- Case Western Reserve University scientists are combining two AIDS treatments
- The two properties have already been shown to reduce the viral load of HIV
- But researchers believe they could go as far as to reduce ‘latent HIV reservoirs’ – HIV-infected cells which do not actively produce HIV so are harder to target
HIV could be eliminated using a novel combination of drugs, claims a research team on the brink of an unprecedented experiment.
Scientists at Case Western Reserve University’s medical school have been granted $2.5 million to try pairing two never-before-combined AIDS treatments in a human clinical trial.
The properties – a natural protein that kills disease and a lab-made antibody – have been separately used in HIV-suppressing drugs for years.
Our current line-up of medication is highly effective: roughly 30 percent of America’s 1.2 million people with HIV have reached an undetectable viral load – meaning treatment has suppressed the virus to the point it is untransmittable.
But lead researcher Dr Michael M Lederman believes a combination of these two properties could ‘produce more of a wallop in tandem than when administered individually’.
Researchers believe a new combination of drugs could reduce the number of ‘latent HIV reservoirs’ – HIV-infected cells which do not actively produce HIV so are harder to target
‘Administered alone, both Il-2 [interleukin-2] and certain monoclonal antibodies can reduce—but not necessarily eliminate— the presence of HIV in the body,’ said Dr.
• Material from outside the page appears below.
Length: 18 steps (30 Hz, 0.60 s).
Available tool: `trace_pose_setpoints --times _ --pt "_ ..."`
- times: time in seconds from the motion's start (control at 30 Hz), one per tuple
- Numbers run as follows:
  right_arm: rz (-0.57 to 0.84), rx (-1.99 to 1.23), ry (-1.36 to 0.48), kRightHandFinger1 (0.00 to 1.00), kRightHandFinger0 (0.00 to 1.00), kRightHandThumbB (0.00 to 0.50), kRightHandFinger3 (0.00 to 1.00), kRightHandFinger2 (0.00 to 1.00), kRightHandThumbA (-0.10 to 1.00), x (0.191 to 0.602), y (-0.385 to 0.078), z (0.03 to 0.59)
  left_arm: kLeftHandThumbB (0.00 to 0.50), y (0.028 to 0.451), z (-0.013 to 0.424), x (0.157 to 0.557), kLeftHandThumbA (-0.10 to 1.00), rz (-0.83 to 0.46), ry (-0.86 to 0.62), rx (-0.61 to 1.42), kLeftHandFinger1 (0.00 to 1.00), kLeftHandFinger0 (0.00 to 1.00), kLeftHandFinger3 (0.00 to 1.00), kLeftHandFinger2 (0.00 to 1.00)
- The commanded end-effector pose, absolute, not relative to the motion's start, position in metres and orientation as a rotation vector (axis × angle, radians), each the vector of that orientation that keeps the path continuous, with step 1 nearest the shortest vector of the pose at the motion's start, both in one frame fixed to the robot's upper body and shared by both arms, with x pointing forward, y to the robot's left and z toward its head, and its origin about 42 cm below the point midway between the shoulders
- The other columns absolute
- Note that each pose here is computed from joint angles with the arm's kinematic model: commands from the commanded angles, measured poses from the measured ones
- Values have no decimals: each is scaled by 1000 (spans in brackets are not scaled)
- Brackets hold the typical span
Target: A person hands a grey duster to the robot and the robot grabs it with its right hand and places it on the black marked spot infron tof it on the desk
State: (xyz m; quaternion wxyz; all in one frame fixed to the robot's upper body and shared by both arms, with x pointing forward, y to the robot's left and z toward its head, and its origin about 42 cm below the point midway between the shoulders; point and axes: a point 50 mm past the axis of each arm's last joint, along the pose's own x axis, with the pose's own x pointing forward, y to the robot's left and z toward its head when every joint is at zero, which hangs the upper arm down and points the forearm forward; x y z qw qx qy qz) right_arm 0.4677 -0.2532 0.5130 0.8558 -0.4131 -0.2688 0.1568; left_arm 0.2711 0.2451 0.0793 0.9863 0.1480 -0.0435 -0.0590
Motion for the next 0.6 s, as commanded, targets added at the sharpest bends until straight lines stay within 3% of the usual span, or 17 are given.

Lederman.
‘Our study will go the next step and use them together.’
IL-2 is approved by the Food and Drug Administration for treating certain cancers.
It activates killer cells and also activates HIV from latency (a positive development since the activated cells die when expressing virus).
Monoclonal antibodies that neutralize HIV are cloned protein antibodies that bind to the surface of HIV and keep it from infecting the body’s immune cells.
They also can help killer cells attack HIV infected cells that have been activated from latency to express virus.
The study is set to include 16 patients and begin in the second half of 2017.
In the 64-week study, patients in one treatment group will receive IL-2 and those in a second treatment group will receive IL-2 plus a monoclonal antibody that neutralizes HIV.
Study participants will be monitored for safety and tolerance by staff members.
The team’s primary aim is to see if the new combined treatment can reduce latent HIV reservoirs – cells infected with HIV but not actively producing HIV.
Reservoirs, which are difficult to measure, are present even in cases of treated HIV infection where there are no detectable levels of HIV in the blood.
Although not active, the reservoirs are evidence that the infection is not cured since they can be reactivated by any of a number of reasons.
The hope is that the size of the HIV reservoir will decrease in both groups and that the antibody will make the IL-2 treatment more potent.
A previous retrospective study suggested that IL-2 treatment could decrease the size of latent HIV reservoirs.
‘We think it’s important to try to confirm those findings in a prospective trial and just as important, see if the addition of a monoclonal antibody enhances the activity of IL-2,’ said Dr Lederman.
He and his study colleagues are in discussions with the National Institutes of Health’s Vaccine Research Center to determine which monoclonal antibody to use among several the Center has developed to prevent or treat HIV infection.